Sareema stood, forcing him to meet her gaze. “You need to leave.”
“Not until I know what’s really going on!” His voice trembled. “Why won’t you let me talk to Mark?”
“Let you?” Sareema cocked an eyebrow. “You think we’re doing this on purpose?”
“They docked ten days ago. Even with the bushfires taking out Canberra’s DSN, and LORS on the far side every other hour, there’s still eight calls a day. That’s eighty calls he’s missed. He’s been gone the whole mission!”
“He’s there, and medical read-outs show he’s healthy,” Sareema said. “Things have simply come up.”
“For every call? That doesn’t make you suspicious?”
“Of what?” Sareema asked incredulously. “Do you think he died, and your sister is faking his medical data so we don’t find out?”
On screen, Mandy kept silent as the moon, clearly wounded by the mere idea he might think that of her.
His logic cracked at the sight of her pain.
She was his sister. The person who’d stayed up late with him when they were kids, naming constellations. The one who had coached him on how to ask out his first date. The one who held him as he wept after their dad’s funeral.
“No,” Brendan admitted. “She wouldn’t do that.”
Sareema folded her arms across her chest. “Perhaps you think she has him locked up somewhere because she’s jealous and wants to be the only face any of us see.”
“Of course not, but—”
“Then you tell me. If her reasons don’t make sense, what does? What explains his absence?”
“I don’t know!” Brendan collapsed into Sareema’s chair with the fatigue of a sleepless week. Nothing made sense. Every possibility felt wrong.
After a long moment, Sareema laid a hand on his shoulder. “Go home and sleep.”
It was no longer a request.
Brendan looked to Mandy. Grown, married, and sailing through space, she was the same capable and wise sister he’d known all his life. In her eyes, he could see she loved him as much as ever.
As much as she loved Mark.
“You promise he’s there? He’s okay?”
“Yes. And I promise, he sends his love.” She sighed, eyes heavy with sympathy. “Sometimes the timing really just isn’t right.”

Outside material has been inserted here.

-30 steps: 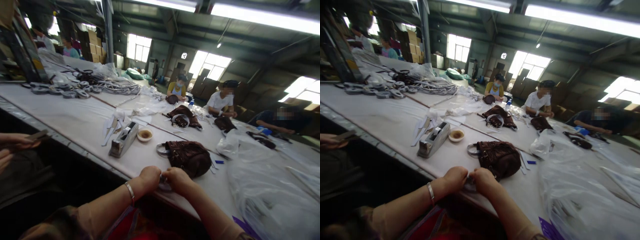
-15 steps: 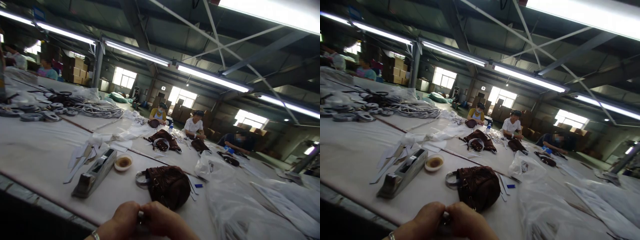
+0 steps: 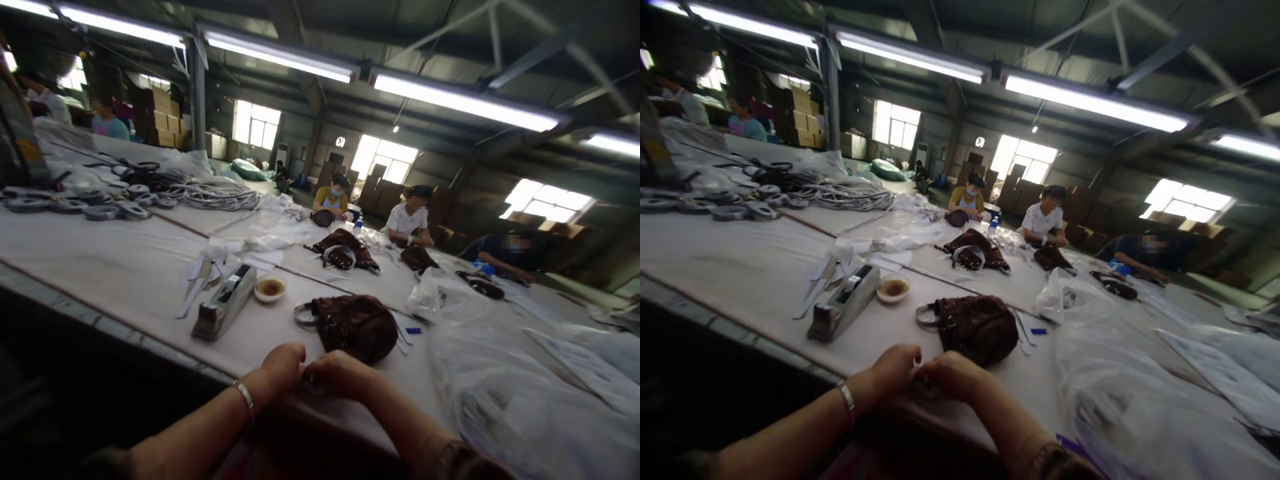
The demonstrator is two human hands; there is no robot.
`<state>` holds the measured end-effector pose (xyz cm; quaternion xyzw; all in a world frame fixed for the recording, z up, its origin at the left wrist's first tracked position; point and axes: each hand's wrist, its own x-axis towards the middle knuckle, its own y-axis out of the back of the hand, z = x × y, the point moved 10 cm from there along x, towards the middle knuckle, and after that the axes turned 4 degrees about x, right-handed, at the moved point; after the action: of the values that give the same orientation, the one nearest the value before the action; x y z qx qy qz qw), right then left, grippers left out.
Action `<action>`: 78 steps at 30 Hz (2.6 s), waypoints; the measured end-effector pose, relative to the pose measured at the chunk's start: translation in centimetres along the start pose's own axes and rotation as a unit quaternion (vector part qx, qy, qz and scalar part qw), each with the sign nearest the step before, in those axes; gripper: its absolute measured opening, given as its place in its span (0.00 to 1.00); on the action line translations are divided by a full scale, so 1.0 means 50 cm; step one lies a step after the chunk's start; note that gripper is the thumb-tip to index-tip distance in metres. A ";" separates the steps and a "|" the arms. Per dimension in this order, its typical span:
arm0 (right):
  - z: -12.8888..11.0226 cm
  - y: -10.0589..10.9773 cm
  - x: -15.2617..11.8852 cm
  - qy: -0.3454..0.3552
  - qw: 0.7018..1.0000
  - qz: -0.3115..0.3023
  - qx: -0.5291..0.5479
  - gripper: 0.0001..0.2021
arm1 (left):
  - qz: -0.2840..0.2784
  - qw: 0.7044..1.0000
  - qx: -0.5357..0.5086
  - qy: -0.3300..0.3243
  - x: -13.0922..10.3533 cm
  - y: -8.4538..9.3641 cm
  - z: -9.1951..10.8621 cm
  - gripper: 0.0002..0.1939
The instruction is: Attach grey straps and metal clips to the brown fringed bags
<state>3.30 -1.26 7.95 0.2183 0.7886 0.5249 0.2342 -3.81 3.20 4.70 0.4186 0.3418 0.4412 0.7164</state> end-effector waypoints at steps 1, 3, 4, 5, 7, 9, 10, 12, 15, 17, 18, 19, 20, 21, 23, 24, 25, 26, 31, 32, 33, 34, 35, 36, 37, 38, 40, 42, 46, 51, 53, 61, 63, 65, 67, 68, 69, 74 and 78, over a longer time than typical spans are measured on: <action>0.000 0.002 -0.001 0.000 1.000 -0.001 -0.004 0.17 | -0.003 1.000 -0.006 0.003 0.000 -0.001 -0.002 0.16; 0.005 -0.002 -0.003 0.008 1.000 -0.007 -0.009 0.16 | -0.013 1.000 -0.021 0.006 0.000 -0.005 -0.005 0.16; 0.012 -0.007 -0.002 0.006 1.000 -0.013 -0.018 0.15 | -0.021 0.999 -0.031 0.005 0.001 -0.008 -0.004 0.16; 0.018 -0.014 -0.002 0.003 0.999 -0.020 -0.025 0.15 | -0.028 0.999 -0.041 0.005 0.000 -0.010 -0.003 0.16; 0.028 -0.026 0.001 -0.011 0.999 -0.029 -0.035 0.15 | -0.034 0.997 -0.064 -0.005 -0.005 -0.010 0.005 0.17; 0.034 -0.032 0.003 -0.031 0.998 -0.031 -0.040 0.15 | -0.019 0.997 -0.073 -0.031 -0.016 -0.002 0.021 0.18; 0.036 -0.033 0.004 -0.041 0.998 -0.031 -0.044 0.14 | -0.007 0.997 -0.066 -0.049 -0.023 0.003 0.031 0.18; 0.039 -0.035 0.004 -0.059 0.996 -0.032 -0.056 0.13 | 0.014 0.996 -0.044 -0.080 -0.037 0.009 0.047 0.17; 0.043 -0.037 0.002 -0.074 0.994 -0.036 -0.070 0.12 | 0.029 0.993 -0.042 -0.109 -0.053 0.005 0.055 0.14; 0.046 -0.038 0.000 -0.075 0.993 -0.042 -0.082 0.11 | 0.028 0.990 -0.064 -0.125 -0.059 -0.001 0.054 0.13; 0.047 -0.039 -0.001 -0.074 0.992 -0.046 -0.089 0.10 | 0.025 0.988 -0.068 -0.135 -0.062 -0.004 0.055 0.13; 0.047 -0.039 -0.002 -0.074 0.992 -0.048 -0.095 0.10 | 0.022 0.987 -0.064 -0.144 -0.064 -0.006 0.056 0.12; 0.047 -0.039 -0.003 -0.074 0.991 -0.050 -0.099 0.10 | 0.019 0.986 -0.053 -0.154 -0.066 -0.008 0.059 0.11; 0.047 -0.039 -0.004 -0.075 0.991 -0.051 -0.101 0.10 | 0.016 0.985 -0.039 -0.167 -0.068 -0.009 0.063 0.10; 0.045 -0.040 -0.005 -0.077 0.990 -0.053 -0.102 0.09 | 0.006 0.982 -0.010 -0.189 -0.071 -0.013 0.074 0.10; 0.044 -0.040 -0.005 -0.080 0.990 -0.052 -0.100 0.09 | 0.001 0.981 0.001 -0.194 -0.071 -0.016 0.078 0.13; 0.045 -0.039 -0.006 -0.084 0.990 -0.050 -0.099 0.09 | -0.004 0.981 0.013 -0.194 -0.070 -0.019 0.080 0.16; 0.046 -0.040 -0.006 -0.088 0.990 -0.049 -0.098 0.08 | -0.004 0.981 0.026 -0.191 -0.068 -0.023 0.081 0.18; 0.058 -0.043 -0.009 -0.108 0.990 -0.034 -0.084 0.08 | 0.023 0.976 0.072 -0.202 -0.073 -0.033 0.088 0.14; 0.061 -0.043 -0.010 -0.113 0.990 -0.029 -0.078 0.08 | 0.027 0.975 0.071 -0.208 -0.076 -0.032 0.091 0.15; 0.062 -0.043 -0.010 -0.119 0.990 -0.024 -0.073 0.08 | 0.030 0.975 0.068 -0.210 -0.079 -0.031 0.092 0.19; 0.063 -0.042 -0.011 -0.125 0.990 -0.020 -0.069 0.08 | 0.032 0.975 0.063 -0.209 -0.081 -0.028 0.093 0.23; 0.063 -0.040 -0.011 -0.133 0.989 -0.016 -0.071 0.08 | 0.032 0.977 0.058 -0.203 -0.081 -0.026 0.094 0.29; 0.063 -0.038 -0.011 -0.142 0.987 -0.013 -0.076 0.09 | 0.031 0.979 0.055 -0.194 -0.080 -0.025 0.094 0.32; 0.062 -0.036 -0.012 -0.152 0.985 -0.011 -0.084 0.09 | 0.030 0.982 0.055 -0.180 -0.078 -0.025 0.093 0.33; 0.061 -0.033 -0.013 -0.163 0.982 -0.010 -0.094 0.09 | 0.029 0.984 0.057 -0.167 -0.076 -0.026 0.092 0.31; 0.061 -0.027 -0.015 -0.179 0.978 -0.007 -0.107 0.09 | 0.029 0.987 0.065 -0.145 -0.071 -0.029 0.091 0.23; 0.057 -0.026 -0.016 -0.174 0.980 -0.010 -0.099 0.08 | 0.032 0.988 0.071 -0.136 -0.068 -0.032 0.092 0.18; 0.037 -0.027 -0.023 -0.106 0.993 -0.039 -0.026 0.08 | 0.028 0.987 0.080 -0.138 -0.070 -0.041 0.091 0.15; 0.008 0.021 -0.048 -0.047 0.999 0.008 -0.010 0.07 | 0.015 0.980 0.099 -0.172 -0.069 -0.052 0.097 0.15; 0.003 0.036 -0.055 -0.046 0.997 0.021 -0.058 0.11 | 0.006 0.975 0.105 -0.196 -0.066 -0.055 0.104 0.14; 0.020 0.005 -0.052 -0.057 0.992 -0.028 -0.111 0.10 | -0.038 0.925 0.129 -0.355 -0.068 -0.052 0.128 0.09; 0.026 -0.011 -0.052 -0.059 0.992 -0.029 -0.105 0.06 | -0.047 0.920 0.110 -0.374 -0.065 -0.044 0.124 0.09; 0.029 -0.022 -0.053 -0.058 0.993 -0.024 -0.095 0.07 | -0.068 0.919 0.078 -0.381 -0.059 -0.038 0.119 0.10; 0.029 -0.026 -0.055 -0.054 0.995 -0.016 -0.088 0.09 | -0.093 0.918 0.051 -0.383 -0.053 -0.034 0.114 0.12; 0.029 -0.026 -0.057 -0.051 0.995 -0.014 -0.086 0.09 | -0.105 0.917 0.045 -0.383 -0.051 -0.033 0.113 0.14; 0.028 -0.026 -0.058 -0.050 0.995 -0.012 -0.086 0.09 | -0.113 0.916 0.046 -0.382 -0.050 -0.032 0.112 0.16; 0.021 -0.022 -0.066 -0.054 0.994 0.005 -0.094 0.13 | -0.069 0.915 0.128 -0.377 -0.071 -0.012 0.112 0.16; 0.012 -0.025 -0.068 -0.065 0.992 0.023 -0.103 0.17 | -0.010 0.921 0.153 -0.358 -0.110 -0.001 0.103 0.24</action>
<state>6.28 -3.27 7.08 0.2448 0.7079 0.5937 0.2939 -1.44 -3.40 7.43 0.6497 0.1296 0.1974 0.7225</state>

Things still didn’t add up, but no amount of logic could change the fact that Mandy would never do anything to hurt him or Mark. It wasn’t in her nature, and that much Brendan could trust. It was enough to give him hope, and hope would have to be enough to bridge the gap between the truth he had and the questions that remained.
He relinquished Sareema’s chair and did his best to look appeased. The last thing he needed was Mandy worrying about him.
“I’m heading home this weekend,” he said with a small but sincere smile. “Anything you want me to relay?”
Mandy smiled back. “Just tell Mom I said hi.”